Homenagem Especial: Vicente Mauro

O Resgate de uma história: Vicente Mauro e a Imigração Italiana em Bom Jardim de Minas.

Por Enderson Hebert de Souza

 

Vincenzo Maria Mauro, nome de batismo, nasceu aos 31 de agosto de 1846, às 12h de uma segunda-feira, na cidade de Laurito, província de Salerno, região da Campania, sul da Itália. Filho legítimo de Filippo Mauro e Carmela Sagaria, casados em 08 de fevereiro de 1834, neste mesmo município. Foi batizado por seu tio materno, Padre Pasquale Sagaria, na Igreja de São João Batista. Seus irmãos eram: Pasquale, Antonio, Giuseppe, Giovanni e Dorotea. Neto paterno de Antonio Mauro e Dorotea Santolia, e materno de Vincenzo Sagaria e Gaetana Speranza. Na escola, demonstrou aptidão pelas ciências exatas. Aprendeu com os seus pais o ofício da agropecuária. Posteriormente, registrou-se no serviço militar. Após a morte da mãe, no dia 01 de abril 1851, com ampla reserva financeira, deixa a Itália. O pai falece aos 15 de março de 1879.

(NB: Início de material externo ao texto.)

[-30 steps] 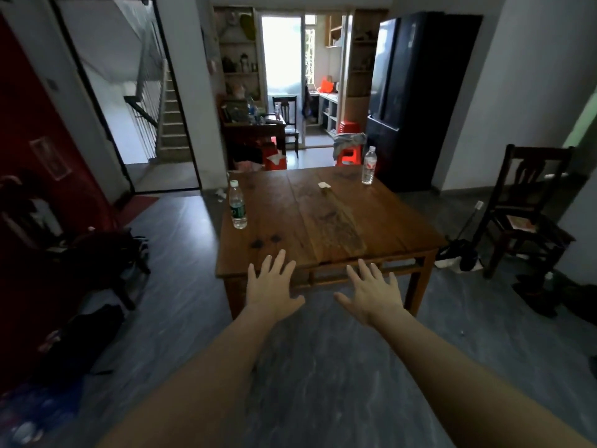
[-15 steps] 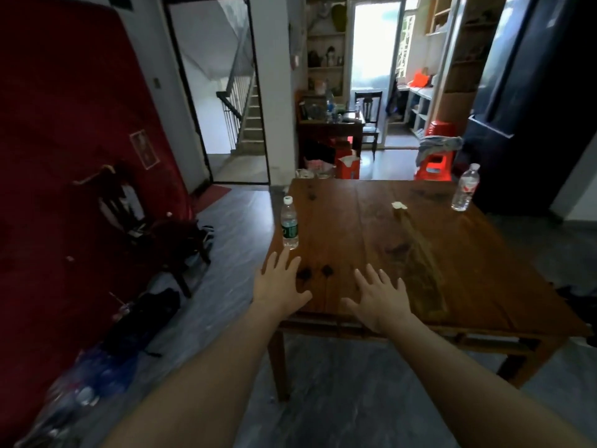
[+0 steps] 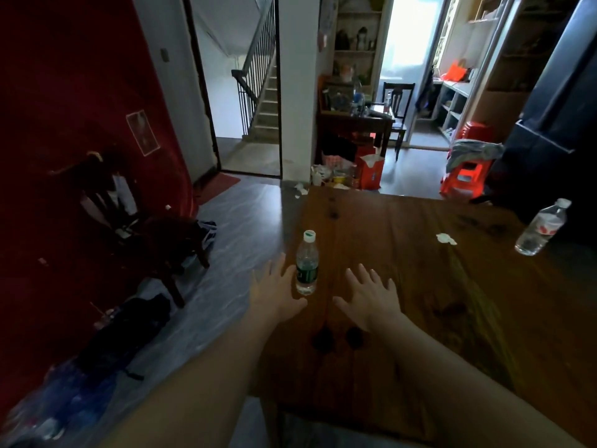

Chegou no Brasil em 1871, aos 25 anos de idade, juntamente com seus 2 irmãos, Padre Pascoal Mauro e Antonio Mauro, fixando residência no Distrito do Bom Jardim, pertencente a antiga cidade do Turvo, hoje Andrelândia. Trazendo consigo uma canastra repleta de ouro, adquiriu casa e abriu um comércio, ao lado da mesma, chamado Vicente Mauro e Companhia, onde se vendia armarinho, louça, ferragens, sortimento de fazendas, molhados e completo gênero. Posteriormente, obteve terras num lugar denominado Imbutaias. Comprou quinhentos alqueires de terras e mais a sede da Fazenda Boca do Mato. Contratou dez empregados para trabalhar na fabricação de queijos e manteigas, bem como cuidar do jardim e pomar, plantações de milho e feijão, além dos muitos cavalos, gados, porcos e galinhas. Exigia que os cães de caça fossem treinados e tratados pelo filho José Mauro, à base de carne, leite e angu.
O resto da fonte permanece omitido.